Which brings me to another point: without the core concept of organ repossession, I wouldn’t have made it through the first 30 minutes. I could’ve really cared less about Remy and Jake because their characters do exactly what you think they would do and there’s nothing really interesting about them. After Remy goes “off the reserve” he becomes interesting, but that takes a while. Forest Whitaker as Jake is okay and let’s face it: doesn’t Whitaker play the same “best friend” he’s always played? I’m not a big fan of Schreiber and in this one he looks like he’s cashing a check. He may have been.
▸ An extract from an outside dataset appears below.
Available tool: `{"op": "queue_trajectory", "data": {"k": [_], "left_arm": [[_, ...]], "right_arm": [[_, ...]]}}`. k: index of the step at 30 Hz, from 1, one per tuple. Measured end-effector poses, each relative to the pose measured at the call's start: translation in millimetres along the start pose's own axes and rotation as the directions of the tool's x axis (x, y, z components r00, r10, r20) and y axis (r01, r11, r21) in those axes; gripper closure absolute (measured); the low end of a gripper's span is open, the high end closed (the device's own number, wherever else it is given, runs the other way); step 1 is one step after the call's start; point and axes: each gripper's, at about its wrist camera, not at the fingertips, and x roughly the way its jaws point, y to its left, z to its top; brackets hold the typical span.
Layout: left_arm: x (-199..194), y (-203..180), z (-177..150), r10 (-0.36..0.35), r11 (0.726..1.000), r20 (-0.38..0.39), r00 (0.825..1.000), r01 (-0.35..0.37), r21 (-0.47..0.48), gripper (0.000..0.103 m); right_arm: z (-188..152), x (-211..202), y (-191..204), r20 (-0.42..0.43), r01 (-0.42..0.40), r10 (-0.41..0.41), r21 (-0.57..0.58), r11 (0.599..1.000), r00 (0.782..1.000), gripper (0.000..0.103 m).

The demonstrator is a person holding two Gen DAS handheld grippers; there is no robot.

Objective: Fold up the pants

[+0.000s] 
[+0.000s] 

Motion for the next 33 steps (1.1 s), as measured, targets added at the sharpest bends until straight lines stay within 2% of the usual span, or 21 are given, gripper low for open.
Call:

There’s one last thing: there’s a difference between homage and building a movie based off of scenes one loves from other science fiction movies. “Blade Runner” was a big influence on this (as noted in the overhead blimps advertising, etc.). There are a few others the movie harkens back to but I can’t think of them except to say that the end was seemingly “stolen” from “Brazil” (director’s cut). If you’ve seen it and you watch the movie, you’ll know what I mean.

This is the type of movie that ends up relegated to cable where those who watch it will go, “It’s not bad.” It wasn’t overly great either but if you find yourself stuck in a snowstorm and it’s the only thing on, at least enjoy the concept.